**YOUR OBJECTIVE**
Check each line of the data for "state", and copy the ones that have it.

**AVAILABLE DATA**
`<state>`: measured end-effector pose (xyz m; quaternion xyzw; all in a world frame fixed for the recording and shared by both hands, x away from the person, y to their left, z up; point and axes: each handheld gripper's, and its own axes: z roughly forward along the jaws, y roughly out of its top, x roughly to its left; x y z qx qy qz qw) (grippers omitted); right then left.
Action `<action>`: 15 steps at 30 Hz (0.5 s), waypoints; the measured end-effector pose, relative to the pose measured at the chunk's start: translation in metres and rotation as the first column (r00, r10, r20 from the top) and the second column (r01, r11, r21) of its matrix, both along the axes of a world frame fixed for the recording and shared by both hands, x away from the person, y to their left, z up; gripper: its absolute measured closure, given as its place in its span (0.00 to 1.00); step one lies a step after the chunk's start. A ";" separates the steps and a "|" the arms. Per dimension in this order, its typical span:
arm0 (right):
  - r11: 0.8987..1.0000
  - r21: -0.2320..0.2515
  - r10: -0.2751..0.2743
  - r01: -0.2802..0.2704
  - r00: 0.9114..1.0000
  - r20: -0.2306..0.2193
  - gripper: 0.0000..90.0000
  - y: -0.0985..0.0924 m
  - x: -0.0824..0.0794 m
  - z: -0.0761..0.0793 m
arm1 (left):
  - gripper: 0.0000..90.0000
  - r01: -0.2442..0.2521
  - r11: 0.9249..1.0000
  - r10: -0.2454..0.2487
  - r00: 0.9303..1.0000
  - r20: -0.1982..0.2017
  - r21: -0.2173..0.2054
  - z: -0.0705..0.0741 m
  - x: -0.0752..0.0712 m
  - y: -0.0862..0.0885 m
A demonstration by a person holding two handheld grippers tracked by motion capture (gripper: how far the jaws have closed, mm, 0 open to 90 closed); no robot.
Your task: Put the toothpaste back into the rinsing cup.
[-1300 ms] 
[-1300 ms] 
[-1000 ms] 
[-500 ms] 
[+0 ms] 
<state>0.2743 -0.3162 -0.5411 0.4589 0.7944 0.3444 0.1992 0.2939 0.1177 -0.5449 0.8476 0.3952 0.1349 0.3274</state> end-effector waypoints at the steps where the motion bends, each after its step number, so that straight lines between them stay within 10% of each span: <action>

**ANSWER AREA**
`<state>`: measured end-effector pose (xyz m; quaternion xyzw; all in a world frame fixed for the recording and shared by both hands, x away from the person, y to their left, z up; point and axes: each handheld gripper's, and its own axes: z roughly forward along the jaws, y roughly out of its top, x roughly to its left; x y z qx qy qz qw) (grippers omitted); right then left.
<state>0.2743 -0.3162 -0.5411 0.4589 0.7944 0.3444 0.1992 0.2939 0.1177 -0.5449 0.8476 0.3952 0.1349 0.3274</state> end-effector waypoints at the steps where the motion bends, each after its step number, so that straight lines between them stay within 10% of each span: <action>

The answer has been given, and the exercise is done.